In the records that follow, the lines from the one containing "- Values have" to the one containing "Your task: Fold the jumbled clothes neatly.", inclusive, are to be given again exactly.

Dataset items
[Start of section]

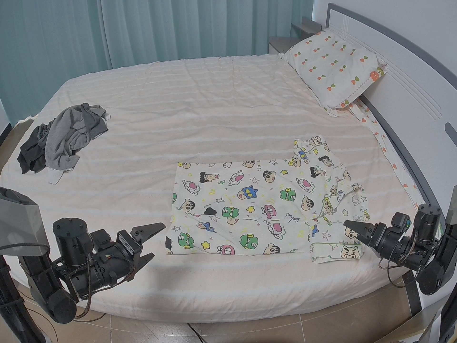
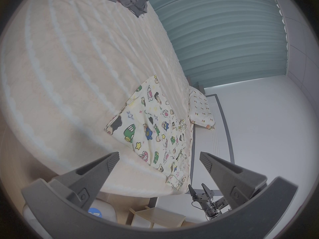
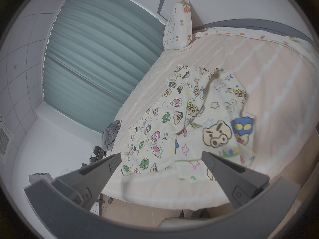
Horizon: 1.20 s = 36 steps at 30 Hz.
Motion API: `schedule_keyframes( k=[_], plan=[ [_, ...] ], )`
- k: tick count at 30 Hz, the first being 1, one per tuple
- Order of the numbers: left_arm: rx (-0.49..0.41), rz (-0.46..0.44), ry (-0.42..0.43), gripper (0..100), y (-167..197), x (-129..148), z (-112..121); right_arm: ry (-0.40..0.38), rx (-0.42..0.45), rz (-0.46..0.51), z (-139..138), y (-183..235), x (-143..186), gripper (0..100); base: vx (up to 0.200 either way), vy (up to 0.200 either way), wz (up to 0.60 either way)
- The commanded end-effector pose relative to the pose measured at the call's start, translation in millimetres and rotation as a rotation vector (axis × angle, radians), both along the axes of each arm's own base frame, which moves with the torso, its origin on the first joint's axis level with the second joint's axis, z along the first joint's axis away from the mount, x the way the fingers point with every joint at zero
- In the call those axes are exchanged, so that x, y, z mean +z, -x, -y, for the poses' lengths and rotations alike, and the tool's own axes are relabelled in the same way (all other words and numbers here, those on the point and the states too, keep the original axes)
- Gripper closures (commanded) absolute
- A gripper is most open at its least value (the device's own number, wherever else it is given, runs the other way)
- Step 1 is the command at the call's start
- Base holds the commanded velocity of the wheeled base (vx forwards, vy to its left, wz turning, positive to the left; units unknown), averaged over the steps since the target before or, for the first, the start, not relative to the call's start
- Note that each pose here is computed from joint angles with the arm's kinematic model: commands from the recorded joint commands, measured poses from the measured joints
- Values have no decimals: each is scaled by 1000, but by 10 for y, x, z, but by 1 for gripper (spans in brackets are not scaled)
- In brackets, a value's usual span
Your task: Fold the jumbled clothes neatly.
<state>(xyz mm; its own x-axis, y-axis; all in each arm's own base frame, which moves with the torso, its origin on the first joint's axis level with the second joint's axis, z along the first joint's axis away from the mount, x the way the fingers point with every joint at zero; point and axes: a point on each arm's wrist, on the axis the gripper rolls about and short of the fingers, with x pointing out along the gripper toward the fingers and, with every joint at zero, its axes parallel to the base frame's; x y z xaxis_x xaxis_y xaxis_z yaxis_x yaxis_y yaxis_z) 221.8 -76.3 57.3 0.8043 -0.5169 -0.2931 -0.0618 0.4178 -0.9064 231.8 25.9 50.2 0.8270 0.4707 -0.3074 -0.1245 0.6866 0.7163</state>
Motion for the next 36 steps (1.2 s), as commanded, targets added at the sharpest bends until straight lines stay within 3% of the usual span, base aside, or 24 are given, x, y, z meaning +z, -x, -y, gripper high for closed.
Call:
schedule_keyframes(
  k=[1,3,12,17,20,22,25,30,36],
  plan=[
    [-3,16,3,0,6,18,1,-1,-7,13,21,14,21,0,200,0,0],
    [-5,15,-6,0,6,5,1,-1,-7,14,21,15,25,0,200,0,0],
    [-94,28,-190,0,58,-177,33,-1,-6,33,22,29,69,0,22,0,0],
    [-142,167,-344,0,-138,-183,-85,-5,1,53,22,60,124,0,0,0,0],
    [-166,166,-409,0,-211,-231,-87,-6,6,52,21,60,120,0,0,0,0],
    [-221,118,-499,0,-353,-300,-60,-5,6,42,21,54,99,0,0,0,0],
    [-258,75,-505,0,-537,-181,-14,-5,6,39,21,56,94,0,0,0,0],
    [-398,-73,-480,0,-701,-134,93,-5,4,38,25,55,91,0,0,0,0],
    [-425,-93,-500,0,-781,-281,129,-2,5,22,24,41,50,0,0,0,0]
  ],
)
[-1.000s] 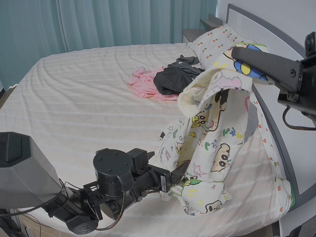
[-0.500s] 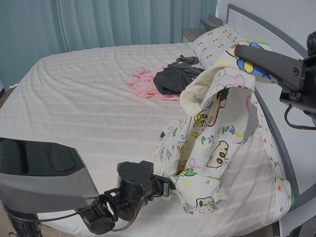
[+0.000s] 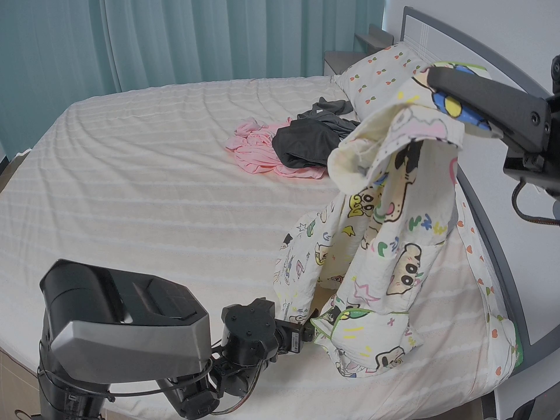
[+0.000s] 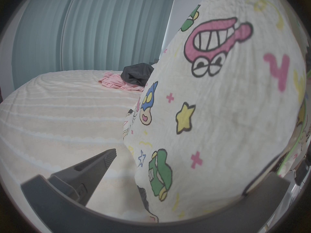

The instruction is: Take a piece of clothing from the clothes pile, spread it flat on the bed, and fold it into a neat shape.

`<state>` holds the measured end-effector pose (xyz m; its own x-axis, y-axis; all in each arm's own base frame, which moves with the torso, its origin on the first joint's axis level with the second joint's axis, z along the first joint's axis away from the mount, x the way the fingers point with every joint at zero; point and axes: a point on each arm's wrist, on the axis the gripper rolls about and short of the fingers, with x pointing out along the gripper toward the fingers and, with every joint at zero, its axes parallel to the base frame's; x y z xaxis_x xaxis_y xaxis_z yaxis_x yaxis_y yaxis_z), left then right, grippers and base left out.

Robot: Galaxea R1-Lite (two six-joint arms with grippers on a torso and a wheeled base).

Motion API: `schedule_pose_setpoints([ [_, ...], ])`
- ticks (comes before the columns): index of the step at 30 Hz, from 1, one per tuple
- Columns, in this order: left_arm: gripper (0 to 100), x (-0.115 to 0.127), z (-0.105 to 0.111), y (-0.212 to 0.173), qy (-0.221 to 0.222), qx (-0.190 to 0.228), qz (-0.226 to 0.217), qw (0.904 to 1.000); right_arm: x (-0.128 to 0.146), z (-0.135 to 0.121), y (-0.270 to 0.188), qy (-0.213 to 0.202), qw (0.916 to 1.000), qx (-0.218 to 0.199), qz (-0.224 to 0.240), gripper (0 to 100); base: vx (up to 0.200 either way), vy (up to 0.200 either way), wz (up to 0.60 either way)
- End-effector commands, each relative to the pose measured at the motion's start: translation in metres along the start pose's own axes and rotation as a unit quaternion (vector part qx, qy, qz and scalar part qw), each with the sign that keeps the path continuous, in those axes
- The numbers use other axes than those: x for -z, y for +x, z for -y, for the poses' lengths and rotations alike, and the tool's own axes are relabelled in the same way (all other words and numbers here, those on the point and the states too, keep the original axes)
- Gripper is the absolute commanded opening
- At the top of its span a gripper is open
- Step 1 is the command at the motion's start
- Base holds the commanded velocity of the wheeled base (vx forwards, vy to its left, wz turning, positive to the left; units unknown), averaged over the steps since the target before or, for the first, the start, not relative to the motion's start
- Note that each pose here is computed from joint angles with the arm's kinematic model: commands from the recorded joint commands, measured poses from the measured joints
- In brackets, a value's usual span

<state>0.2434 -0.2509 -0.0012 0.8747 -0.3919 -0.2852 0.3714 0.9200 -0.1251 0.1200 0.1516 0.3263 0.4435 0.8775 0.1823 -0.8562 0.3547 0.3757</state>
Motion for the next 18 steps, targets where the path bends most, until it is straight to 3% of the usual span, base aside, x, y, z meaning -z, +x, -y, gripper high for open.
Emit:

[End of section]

_RESPONSE AREA:_
- Values have no decimals: each is scaled by 1000, but by 10 for y, x, z, but by 1 for gripper (spans in brackets are not scaled)
- In brackets, a value's usual span
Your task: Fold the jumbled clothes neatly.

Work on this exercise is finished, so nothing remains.